On Friday, he issued a vague statement calling for restraint from all sides, as European Commission president Ursula von der Leyen now scrambles to take a public stand.
In a belated statement on Monday evening (6 January), von der Leyen announced a meeting between Borrell and foreign ministers in order to "activate all diplomatic channels" after Iran abandoned its commitment to limit the enrichment of uranium as part of the so-called Joint Comprehensive Plan of Action (JCPOA). It made no mention of the threat to cultural sites.
"The Islamic Republic of Iran, in the fifth step in reducing its commitments, discards the last key component of its operational limitations in the JCPOA, which is the 'limit on the number of centrifuges,'" the Iranian government statement said, according to Iran's Mehr news agency.
Such moves could trigger further sanctions - but the EU says it will only act on Iran's decision based on assessments made by the International Atomic Energy Agency (IAEA), which oversees the agreement.
The deal, hammered out in 2015 by six nations including the United States, is vital to the European Union.

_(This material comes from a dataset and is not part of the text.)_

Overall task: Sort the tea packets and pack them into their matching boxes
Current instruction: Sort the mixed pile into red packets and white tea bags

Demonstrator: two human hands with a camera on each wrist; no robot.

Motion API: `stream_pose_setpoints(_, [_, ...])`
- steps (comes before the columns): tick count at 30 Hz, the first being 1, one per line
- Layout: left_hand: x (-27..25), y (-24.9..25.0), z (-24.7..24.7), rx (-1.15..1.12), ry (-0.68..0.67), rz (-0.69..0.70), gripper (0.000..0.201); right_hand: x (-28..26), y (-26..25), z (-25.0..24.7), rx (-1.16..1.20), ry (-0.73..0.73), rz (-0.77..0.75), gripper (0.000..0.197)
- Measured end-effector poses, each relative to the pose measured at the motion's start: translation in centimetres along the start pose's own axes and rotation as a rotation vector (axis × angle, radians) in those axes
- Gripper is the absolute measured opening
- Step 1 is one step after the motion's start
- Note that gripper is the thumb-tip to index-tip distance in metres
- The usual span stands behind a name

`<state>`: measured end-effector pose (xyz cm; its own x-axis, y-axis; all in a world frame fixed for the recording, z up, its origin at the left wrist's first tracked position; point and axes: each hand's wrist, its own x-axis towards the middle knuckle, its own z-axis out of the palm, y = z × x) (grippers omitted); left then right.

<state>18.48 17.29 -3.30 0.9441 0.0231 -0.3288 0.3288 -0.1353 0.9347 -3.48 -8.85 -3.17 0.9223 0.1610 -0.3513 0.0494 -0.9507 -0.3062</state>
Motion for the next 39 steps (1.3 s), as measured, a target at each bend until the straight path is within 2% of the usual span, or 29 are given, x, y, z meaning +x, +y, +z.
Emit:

The EU has already once attempted to salvage the deal following Trump's unilateral withdrawal in May 2018 and his subsequent sanctions against Iran.
Borrell has invited to Brussels Iran's foreign minister Mohammad Javad Zarif to discuss the deal in an effort to keep it afloat. No date has been set.
"From a European viewpoint, it is important for Iran to return to the nuclear deal," said Von der Leyen, in a statement.